PROBLEM REQUIREMENTS:
All pictures are to be dropped, and everything else in the data duplicated exactly.

DATA EXCERPT:
——

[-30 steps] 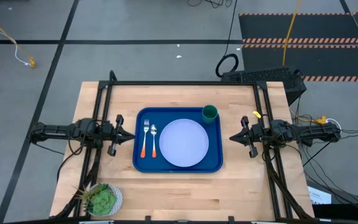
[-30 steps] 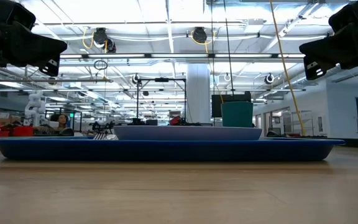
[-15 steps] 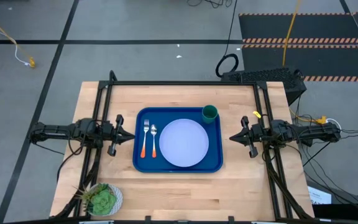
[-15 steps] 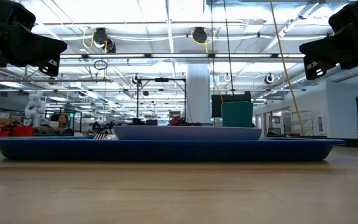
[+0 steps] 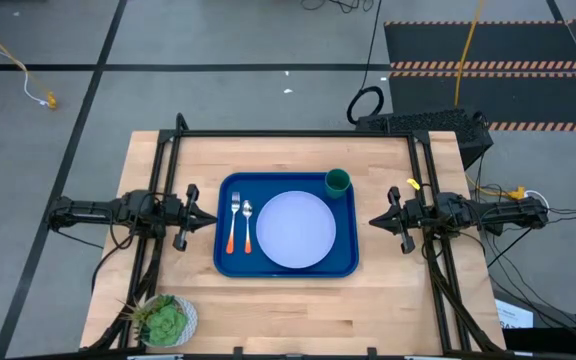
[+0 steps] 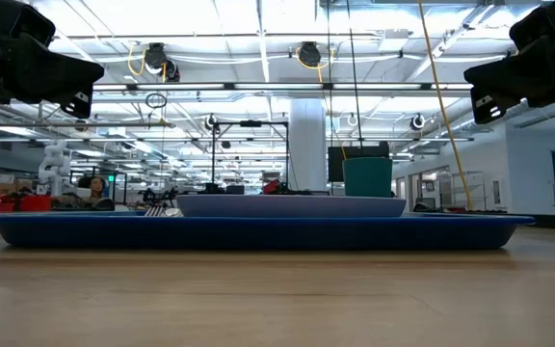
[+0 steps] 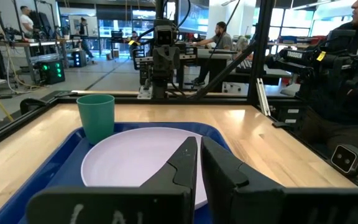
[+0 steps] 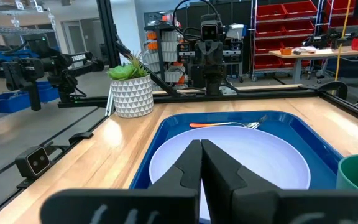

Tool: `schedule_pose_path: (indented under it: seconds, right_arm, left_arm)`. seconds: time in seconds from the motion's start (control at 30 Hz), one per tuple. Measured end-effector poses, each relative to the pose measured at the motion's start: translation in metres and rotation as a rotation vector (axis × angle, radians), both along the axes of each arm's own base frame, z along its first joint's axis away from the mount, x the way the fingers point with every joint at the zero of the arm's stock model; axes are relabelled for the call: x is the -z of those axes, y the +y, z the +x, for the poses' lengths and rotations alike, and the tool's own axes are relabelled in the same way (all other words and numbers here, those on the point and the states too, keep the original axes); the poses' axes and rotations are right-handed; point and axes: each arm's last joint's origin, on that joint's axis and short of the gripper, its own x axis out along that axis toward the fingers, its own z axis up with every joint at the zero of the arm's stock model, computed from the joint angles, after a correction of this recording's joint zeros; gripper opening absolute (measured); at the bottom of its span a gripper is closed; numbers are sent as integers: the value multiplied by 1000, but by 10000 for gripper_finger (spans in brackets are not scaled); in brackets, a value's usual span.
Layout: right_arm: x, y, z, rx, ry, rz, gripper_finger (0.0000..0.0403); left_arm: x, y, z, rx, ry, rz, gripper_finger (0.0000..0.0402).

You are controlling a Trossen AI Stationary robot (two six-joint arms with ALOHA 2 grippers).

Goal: Pick and place plate/cup/fork/spoon on tray
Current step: Return to Home Position

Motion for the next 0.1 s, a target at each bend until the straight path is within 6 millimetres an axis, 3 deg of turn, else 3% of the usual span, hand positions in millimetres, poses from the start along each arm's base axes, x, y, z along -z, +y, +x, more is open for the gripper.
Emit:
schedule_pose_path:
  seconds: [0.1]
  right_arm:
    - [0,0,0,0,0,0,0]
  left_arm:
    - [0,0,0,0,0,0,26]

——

OUTPUT FOR THIS TASK:
[-30 steps] 
[-30 steps] 
[-15 steps] 
[-15 steps] 
[+0 steps] 
[+0 steps] 
[+0 steps] 
[+0 steps] 

Tool: `schedule_pose_path: (indented under it: seconds, right_arm, left_arm)`. seconds: time in seconds from the motion's start (control at 30 Hz), one per tuple. Measured end-effector poses, each relative to the pose measured at the motion's start: translation in metres and rotation as a rotation vector (axis × angle, radians), both along the axes of each arm's own base frame, z along its first joint's axis away from the mount, x the way the fingers point with every joint at the zero of the arm's stock model; axes are relabelled for the call: x is the -z of those axes, y the +y, z the +x, for the poses' lengths and rotations alike, and the tool's own axes are relabelled in the same way (all other words and numbers here, those on the point and the states too, keep the original axes); the poses' axes and rotations are right-handed; point and axes: each arm's last joint's origin, on that joint's axis and short of the gripper, its own x axis out along that axis toward the fingers, its own z axis up with every joint at the zero of the arm's stock model, computed from the joint angles, after a correction of this recording's joint zeros; gripper opening absolute (measured); at the bottom of its span a gripper is closed; numbers are sent as integers: the value multiplied by 1000, but by 10000 for gripper_finger (spans in brackets are not scaled); in brackets, a value's usual span.
Layout: right_arm: x, y, z, rx, ry, rz, gripper_finger (0.0000..0.0403); left_arm: x, y, z, rx, ry, rz, gripper_finger (0.0000..0.0402).

You are controlling a Trossen AI Stationary robot (two six-joint arms with ALOHA 2 grippers).

Goal: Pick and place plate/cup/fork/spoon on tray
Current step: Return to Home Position

Motion for the next 0.1 s, a target at each bend until the straight path is within 6 millimetres an axis, 3 deg of turn, else 3% of the usual span, hand positions in millimetres, poses from the start along each arm's base axes, x, y, z along -z, +y, +x, more is open for the gripper.
Emit:
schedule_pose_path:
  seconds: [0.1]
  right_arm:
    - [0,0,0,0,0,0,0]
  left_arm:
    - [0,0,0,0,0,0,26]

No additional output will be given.